她也不是第一次逛集市,最起碼她也常和一些朋友去蘇豪和西村的買手店,買一些千元上下的小東西。但今天大約是集市的氛圍渲染,她覺得這些東西都可愛極了——況且還是向斐然買單。
喝了熱可可,吃了剛烤出來的堆著奶油冰淇淋、點綴著草莓的華夫餅,以及墨西哥塔可。
夜幕降臨時,又去看了哈德遜碼頭的聖誕燈光秀。
天色驟暗,暴風雪即將重返時,商明寶得知了向斐然從來沒去洛克菲勒中心看過聖誕樹。
「真的假的?」她懵了。在紐約留學而不去看洛克菲勒的聖誕樹,是不是就相當於來曼島旅遊卻不去時代廣場?
向斐然頷首。
聖誕樹沒什麼好看,聖誕節也沒什麼好過,他的生活極簡如白紙,永遠保持了邊緣的鋒利。他每周二都會去植物園和綠林公墓,周日在中央公園邊曬太陽邊看兩小時與專業無關的閒書,偶爾會騎車去布魯克林橋底公園看日落,在潮濕的陰雨天大都會博物館,挑選一個展館靜等雨停,課題遇到困難時則坐地鐵去往曼島最北邊的修道院博物館,在那裡中世紀式的迴廊花園中一個環節一個環節地推敲難關。
這就是他生活縫隙里的閒筆,與節日無關,與天氣簡略相關,並沒有很多的不確定性。
商明寶打電話給蘇菲,讓她先安排司機給西五十六街送一床鵝絨被,之後到哈德遜碼頭來找她。
「哎——」要掛電話前,蘇菲叫住她:「今天又不回來?」
商明寶對自己的管家很坦然,不曾心虛:「公寓裡也是一樣睡的。」
蘇菲知道她嬌氣的脾性下有一顆相當有主見的心,不是那種由人左右拿捏的,便也沒有多勸多問。隨後,她提起一事:「今早門前台階掃雪,撿到了一個首飾盒,是不是你掉的?」
商明寶問是什麼,蘇菲回道:「valerge的新年限定系列,那枚花瓣戒指,滿鑽的那款。」
商明寶怔了一下:「你收起來吧,應該是Alan送我的。」
蘇菲便走向她華貴的衣帽間,將戒指在梳妝檯上放好,說:「伍少爺挺有心的。」
商明寶交代她:「你替我找一份價值相當的禮物回贈給他,你有分寸的。」
對於受訓專業且經驗豐厚的商家管家來說,這是家常便飯的一件小事。蘇菲應允下來,過不了多久,就發了幾組酒和藝術品過去。商明寶挑了一組去年拍賣行拍回來的藏酒,讓蘇菲著人給伍柏延送去。

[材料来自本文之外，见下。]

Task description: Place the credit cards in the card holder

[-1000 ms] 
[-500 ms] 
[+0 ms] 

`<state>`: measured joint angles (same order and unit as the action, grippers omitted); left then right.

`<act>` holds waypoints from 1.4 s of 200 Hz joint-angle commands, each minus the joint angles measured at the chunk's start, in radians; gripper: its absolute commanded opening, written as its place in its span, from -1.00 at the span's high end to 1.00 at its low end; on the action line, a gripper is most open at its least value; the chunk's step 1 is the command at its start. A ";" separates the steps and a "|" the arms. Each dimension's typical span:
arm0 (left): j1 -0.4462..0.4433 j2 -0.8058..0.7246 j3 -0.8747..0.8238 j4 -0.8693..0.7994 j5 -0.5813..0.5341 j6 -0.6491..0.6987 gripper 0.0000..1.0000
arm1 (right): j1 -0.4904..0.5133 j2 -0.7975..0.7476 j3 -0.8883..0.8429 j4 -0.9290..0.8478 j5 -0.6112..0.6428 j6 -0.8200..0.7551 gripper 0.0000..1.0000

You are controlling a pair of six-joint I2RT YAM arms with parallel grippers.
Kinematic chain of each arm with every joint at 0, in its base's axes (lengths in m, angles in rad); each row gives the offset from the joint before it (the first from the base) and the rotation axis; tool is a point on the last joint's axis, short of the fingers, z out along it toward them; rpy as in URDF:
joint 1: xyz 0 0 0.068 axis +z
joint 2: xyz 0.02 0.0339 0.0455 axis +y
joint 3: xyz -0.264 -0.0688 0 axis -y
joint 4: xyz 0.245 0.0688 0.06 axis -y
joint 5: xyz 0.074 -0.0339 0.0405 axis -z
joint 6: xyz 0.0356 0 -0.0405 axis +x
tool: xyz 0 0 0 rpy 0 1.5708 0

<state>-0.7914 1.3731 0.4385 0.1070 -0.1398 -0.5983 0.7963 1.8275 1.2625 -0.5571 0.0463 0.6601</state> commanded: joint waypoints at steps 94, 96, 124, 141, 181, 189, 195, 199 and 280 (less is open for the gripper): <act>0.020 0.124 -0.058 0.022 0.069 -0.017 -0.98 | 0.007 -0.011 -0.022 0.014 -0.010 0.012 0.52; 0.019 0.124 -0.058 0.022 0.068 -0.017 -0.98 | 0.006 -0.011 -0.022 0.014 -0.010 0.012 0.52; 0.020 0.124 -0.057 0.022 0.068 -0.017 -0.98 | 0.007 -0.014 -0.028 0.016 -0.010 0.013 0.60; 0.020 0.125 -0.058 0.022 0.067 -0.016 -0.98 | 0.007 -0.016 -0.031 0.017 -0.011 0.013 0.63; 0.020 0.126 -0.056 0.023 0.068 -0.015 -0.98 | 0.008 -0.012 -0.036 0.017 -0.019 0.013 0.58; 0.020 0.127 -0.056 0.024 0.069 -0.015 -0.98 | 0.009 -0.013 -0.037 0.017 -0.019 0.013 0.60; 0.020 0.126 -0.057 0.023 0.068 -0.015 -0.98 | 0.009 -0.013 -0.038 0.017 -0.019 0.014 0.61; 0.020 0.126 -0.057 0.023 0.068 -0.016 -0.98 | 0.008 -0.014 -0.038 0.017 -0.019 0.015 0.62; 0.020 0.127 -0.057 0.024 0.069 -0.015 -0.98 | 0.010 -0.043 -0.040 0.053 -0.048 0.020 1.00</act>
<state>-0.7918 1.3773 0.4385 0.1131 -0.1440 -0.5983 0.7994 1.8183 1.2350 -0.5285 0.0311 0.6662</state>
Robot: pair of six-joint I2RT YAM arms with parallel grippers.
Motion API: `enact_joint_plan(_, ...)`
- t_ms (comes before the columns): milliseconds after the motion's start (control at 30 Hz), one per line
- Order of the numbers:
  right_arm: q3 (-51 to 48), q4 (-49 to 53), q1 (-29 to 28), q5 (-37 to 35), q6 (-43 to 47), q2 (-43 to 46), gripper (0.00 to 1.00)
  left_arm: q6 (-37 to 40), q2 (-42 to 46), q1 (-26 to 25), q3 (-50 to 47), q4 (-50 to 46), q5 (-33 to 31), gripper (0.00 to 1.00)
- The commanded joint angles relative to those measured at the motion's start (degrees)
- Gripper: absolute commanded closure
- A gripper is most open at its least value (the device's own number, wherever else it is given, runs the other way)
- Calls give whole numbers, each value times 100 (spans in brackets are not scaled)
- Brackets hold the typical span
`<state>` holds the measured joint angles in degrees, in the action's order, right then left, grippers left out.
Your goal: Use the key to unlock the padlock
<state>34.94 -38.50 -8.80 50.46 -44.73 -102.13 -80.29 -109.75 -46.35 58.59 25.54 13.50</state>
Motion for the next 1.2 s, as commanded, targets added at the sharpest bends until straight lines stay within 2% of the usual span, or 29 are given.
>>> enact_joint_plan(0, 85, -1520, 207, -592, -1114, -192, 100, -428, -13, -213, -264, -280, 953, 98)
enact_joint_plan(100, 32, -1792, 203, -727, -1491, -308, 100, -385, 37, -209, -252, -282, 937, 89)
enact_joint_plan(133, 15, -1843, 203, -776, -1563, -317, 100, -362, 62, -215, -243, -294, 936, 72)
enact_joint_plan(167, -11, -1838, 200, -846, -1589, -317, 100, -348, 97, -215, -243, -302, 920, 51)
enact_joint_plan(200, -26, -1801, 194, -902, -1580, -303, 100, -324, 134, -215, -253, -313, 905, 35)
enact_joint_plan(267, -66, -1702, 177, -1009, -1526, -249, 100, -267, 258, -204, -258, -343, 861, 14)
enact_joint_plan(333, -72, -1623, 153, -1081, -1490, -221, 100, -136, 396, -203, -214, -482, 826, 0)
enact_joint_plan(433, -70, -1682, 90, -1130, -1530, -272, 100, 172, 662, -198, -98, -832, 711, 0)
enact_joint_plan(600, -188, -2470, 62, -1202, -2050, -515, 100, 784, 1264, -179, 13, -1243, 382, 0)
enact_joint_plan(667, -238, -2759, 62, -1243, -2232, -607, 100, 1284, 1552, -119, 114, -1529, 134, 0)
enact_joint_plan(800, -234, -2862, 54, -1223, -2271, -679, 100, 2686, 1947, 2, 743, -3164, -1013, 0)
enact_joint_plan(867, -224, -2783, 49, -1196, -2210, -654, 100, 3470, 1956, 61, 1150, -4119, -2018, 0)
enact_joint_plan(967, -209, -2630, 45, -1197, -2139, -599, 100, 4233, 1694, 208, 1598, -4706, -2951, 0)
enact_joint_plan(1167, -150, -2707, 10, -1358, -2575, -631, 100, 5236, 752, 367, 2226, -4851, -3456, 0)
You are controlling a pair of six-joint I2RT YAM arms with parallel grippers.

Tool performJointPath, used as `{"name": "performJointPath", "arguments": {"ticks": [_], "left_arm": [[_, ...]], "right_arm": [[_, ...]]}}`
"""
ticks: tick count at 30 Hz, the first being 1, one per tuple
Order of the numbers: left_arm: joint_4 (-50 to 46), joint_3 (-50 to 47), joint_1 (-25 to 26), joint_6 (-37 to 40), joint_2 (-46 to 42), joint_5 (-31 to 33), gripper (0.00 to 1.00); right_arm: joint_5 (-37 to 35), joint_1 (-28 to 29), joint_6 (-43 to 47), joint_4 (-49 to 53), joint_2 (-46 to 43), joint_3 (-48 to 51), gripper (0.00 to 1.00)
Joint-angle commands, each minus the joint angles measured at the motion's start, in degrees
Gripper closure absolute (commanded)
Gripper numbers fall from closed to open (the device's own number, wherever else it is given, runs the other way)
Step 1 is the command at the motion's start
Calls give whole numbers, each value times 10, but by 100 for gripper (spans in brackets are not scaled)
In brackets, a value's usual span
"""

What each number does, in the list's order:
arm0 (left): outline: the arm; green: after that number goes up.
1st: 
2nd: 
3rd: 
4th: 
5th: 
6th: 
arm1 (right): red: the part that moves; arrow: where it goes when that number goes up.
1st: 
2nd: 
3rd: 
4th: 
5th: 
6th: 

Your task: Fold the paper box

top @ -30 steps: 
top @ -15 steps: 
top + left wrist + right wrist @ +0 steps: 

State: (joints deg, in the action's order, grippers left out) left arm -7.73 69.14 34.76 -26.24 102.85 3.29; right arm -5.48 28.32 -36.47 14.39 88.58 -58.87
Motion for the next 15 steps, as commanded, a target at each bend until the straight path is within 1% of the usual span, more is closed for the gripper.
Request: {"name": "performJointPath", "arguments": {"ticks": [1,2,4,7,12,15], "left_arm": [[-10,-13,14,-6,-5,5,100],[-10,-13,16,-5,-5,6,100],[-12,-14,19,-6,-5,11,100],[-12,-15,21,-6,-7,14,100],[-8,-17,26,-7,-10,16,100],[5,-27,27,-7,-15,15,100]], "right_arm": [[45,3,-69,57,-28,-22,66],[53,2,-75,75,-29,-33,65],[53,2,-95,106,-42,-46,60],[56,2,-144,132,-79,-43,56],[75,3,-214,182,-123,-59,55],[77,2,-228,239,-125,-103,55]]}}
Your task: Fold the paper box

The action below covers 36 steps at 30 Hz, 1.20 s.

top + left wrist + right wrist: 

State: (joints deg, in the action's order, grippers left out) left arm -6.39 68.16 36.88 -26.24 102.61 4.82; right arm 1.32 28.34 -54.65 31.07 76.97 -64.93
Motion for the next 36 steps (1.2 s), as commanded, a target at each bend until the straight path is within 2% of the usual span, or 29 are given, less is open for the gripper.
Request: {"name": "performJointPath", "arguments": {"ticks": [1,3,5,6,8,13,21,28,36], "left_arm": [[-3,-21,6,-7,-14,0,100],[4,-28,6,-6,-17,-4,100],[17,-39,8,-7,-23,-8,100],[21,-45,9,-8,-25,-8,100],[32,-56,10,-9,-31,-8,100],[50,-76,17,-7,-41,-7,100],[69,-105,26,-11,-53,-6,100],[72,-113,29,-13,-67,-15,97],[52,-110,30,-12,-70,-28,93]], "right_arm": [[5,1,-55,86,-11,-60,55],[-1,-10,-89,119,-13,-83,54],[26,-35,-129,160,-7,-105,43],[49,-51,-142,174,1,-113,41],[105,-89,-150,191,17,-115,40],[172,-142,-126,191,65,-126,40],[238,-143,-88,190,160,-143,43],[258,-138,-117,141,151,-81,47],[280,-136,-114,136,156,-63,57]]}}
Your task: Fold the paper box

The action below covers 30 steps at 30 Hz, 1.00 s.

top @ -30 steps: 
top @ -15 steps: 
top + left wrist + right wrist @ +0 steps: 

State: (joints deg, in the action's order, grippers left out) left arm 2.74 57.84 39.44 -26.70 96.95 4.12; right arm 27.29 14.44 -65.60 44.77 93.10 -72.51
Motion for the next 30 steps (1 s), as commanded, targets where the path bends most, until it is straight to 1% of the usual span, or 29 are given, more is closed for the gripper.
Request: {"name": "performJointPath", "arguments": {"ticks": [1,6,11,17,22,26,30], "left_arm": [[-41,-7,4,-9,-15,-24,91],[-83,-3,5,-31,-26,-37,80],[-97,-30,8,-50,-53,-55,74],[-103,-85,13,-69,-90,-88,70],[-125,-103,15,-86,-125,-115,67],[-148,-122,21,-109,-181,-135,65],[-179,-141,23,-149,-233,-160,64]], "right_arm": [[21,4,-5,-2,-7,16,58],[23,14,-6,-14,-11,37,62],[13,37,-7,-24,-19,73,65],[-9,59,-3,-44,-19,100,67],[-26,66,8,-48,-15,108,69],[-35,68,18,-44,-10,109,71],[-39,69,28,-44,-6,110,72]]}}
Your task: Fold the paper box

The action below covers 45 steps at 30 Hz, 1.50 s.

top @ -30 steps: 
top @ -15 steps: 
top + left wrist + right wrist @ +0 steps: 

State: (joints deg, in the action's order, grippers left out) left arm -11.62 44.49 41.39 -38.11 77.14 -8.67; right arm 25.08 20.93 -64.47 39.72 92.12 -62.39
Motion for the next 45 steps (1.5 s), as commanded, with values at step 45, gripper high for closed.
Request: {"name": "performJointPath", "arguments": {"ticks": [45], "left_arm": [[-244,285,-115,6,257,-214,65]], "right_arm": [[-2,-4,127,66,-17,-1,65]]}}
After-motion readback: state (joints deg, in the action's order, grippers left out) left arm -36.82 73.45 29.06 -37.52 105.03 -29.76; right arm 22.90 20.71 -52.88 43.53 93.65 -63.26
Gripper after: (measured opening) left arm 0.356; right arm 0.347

她打電話時,向斐然就安靜地等在一邊。等通話結束,沒等他開口,商明寶就主動說:「伍柏延昨天送我的禮物找到了,我讓蘇菲送一份回禮回去。」
她這句話里解釋的意思很明顯,向斐然點點頭,神色看上去不是很在意。過了一息,他像是順便問:「他送的什麼?」
商明寶開口前磕絆了一下,而後流利地說:「一件小飾品。」
司機將那台賓利開過來時,天色已黑,暴風雪如宣紙上被筆尖掃過的濃墨。